Work to be completed:
Where the data below shows a picture, leave that picture out and copy the rest exactly.

******************************

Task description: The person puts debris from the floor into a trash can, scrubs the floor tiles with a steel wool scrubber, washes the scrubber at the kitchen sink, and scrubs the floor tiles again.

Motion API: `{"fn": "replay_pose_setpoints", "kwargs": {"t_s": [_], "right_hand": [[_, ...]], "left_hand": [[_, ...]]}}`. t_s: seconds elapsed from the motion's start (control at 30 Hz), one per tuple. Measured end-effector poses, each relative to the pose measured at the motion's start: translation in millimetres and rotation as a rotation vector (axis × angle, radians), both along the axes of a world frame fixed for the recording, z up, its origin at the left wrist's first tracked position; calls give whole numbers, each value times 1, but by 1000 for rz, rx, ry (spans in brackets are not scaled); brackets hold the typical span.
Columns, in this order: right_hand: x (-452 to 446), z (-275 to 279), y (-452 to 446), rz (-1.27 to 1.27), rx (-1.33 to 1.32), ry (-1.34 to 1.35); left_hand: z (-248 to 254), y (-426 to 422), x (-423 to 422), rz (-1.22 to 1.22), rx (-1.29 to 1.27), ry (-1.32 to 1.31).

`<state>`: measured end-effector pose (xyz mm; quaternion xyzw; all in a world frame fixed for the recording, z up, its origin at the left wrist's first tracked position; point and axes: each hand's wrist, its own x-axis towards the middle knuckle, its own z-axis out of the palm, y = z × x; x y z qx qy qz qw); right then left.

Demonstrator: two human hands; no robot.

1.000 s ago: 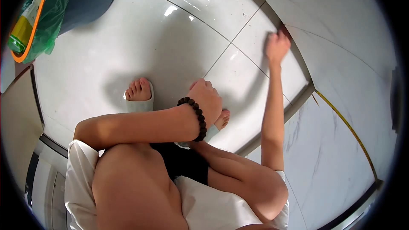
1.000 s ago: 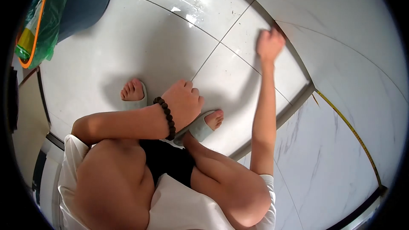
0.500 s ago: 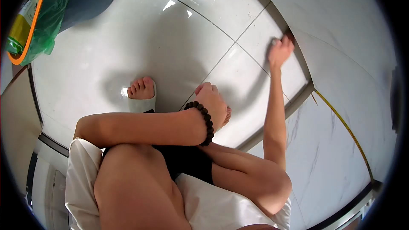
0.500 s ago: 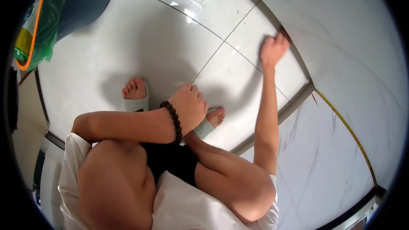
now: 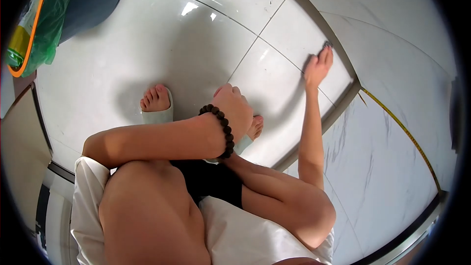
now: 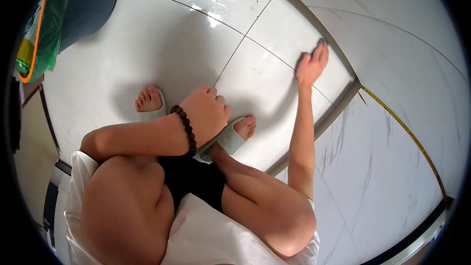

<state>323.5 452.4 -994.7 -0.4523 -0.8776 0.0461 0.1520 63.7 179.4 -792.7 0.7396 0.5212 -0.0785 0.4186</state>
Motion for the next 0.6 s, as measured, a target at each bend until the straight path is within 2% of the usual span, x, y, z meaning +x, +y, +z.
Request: {"fn": "replay_pose_setpoints", "kwargs": {"t_s": [0.07, 0.17, 0.23, 0.37, 0.4, 0.5, 0.6], "right_hand": [[26, -4, 10, -46, -11, -16], [-11, -1, -15, -32, -24, 52], [-65, 7, -51, 121, -12, 65], [-160, 23, -127, 400, -208, 245], [-168, 29, -142, 436, -197, 178], [-162, 28, -141, 450, -237, 153], [-127, 18, -113, 392, -148, 177]], "left_hand": [[-1, 0, 1, 11, 4, -6], [-5, -1, 8, 8, 9, -6], [-6, -1, 12, -23, 10, 1], [-11, -4, 14, -46, 33, -27], [-14, -5, 14, -49, 35, -17], [-12, -6, 10, -53, 44, 3], [-16, -11, 8, -78, 41, -13]]}}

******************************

Result of the task:
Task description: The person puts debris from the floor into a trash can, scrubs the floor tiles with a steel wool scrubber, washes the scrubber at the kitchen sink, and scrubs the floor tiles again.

Motion API: `{"fn": "replay_pose_setpoints", "kwargs": {"t_s": [_], "right_hand": [[_, ...]], "left_hand": [[_, ...]]}}`. t_s: seconds elapsed from the motion's start (control at 30 Hz), one per tuple. Measured end-effector poses, each relative to the pose measured at the motion's start: translation in millimetres and rotation as a rotation vector (axis × angle, radians), both along the axes of a world frame fixed for the recording, z up, its origin at the left wrist's first tracked position; calls give whole numbers, each value times 1, but by 1000 for rz, rx, ry (spans in brackets are not scaled); brackets hold the typical span.
Columns, in this order: right_hand: x (-452 to 446), z (-275 to 279), y (-452 to 446), rz (-1.27 to 1.27), rx (-1.33 to 1.32), ry (-1.34 to 1.35); left_hand: z (-248 to 254), y (-426 to 422), x (-423 to 422), rz (-1.22 to 1.22), rx (-1.29 to 1.27), ry (-1.32 to 1.31).

`<state>`: measured end-effector pose (xyz mm; quaternion xyzw; all in a world frame fixed for the recording, z up, its origin at the left wrist's first tracked position; point and axes: each hand's wrist, its own x-axis towards the middle knuckle, its own z-axis out of the palm, y = z × x; x y z qx qy qz qw); right then left.

Demonstrator: two human hands; no robot.

1.000 s ago: 
1.000 s ago: 
0.500 s ago: 
0.500 s ago: 
now: 
now: 

<state>323.5 452.4 -994.7 -0.4523 -0.8776 0.0461 0.1520 63.7 179.4 -792.7 0.7396 0.5212 -0.0785 0.4186</state>
Motion for the next 0.6 s, as measured, a target at each bend until the straight path is within 2% of the usual span, x, y, z meaning +x, +y, +z.
Request: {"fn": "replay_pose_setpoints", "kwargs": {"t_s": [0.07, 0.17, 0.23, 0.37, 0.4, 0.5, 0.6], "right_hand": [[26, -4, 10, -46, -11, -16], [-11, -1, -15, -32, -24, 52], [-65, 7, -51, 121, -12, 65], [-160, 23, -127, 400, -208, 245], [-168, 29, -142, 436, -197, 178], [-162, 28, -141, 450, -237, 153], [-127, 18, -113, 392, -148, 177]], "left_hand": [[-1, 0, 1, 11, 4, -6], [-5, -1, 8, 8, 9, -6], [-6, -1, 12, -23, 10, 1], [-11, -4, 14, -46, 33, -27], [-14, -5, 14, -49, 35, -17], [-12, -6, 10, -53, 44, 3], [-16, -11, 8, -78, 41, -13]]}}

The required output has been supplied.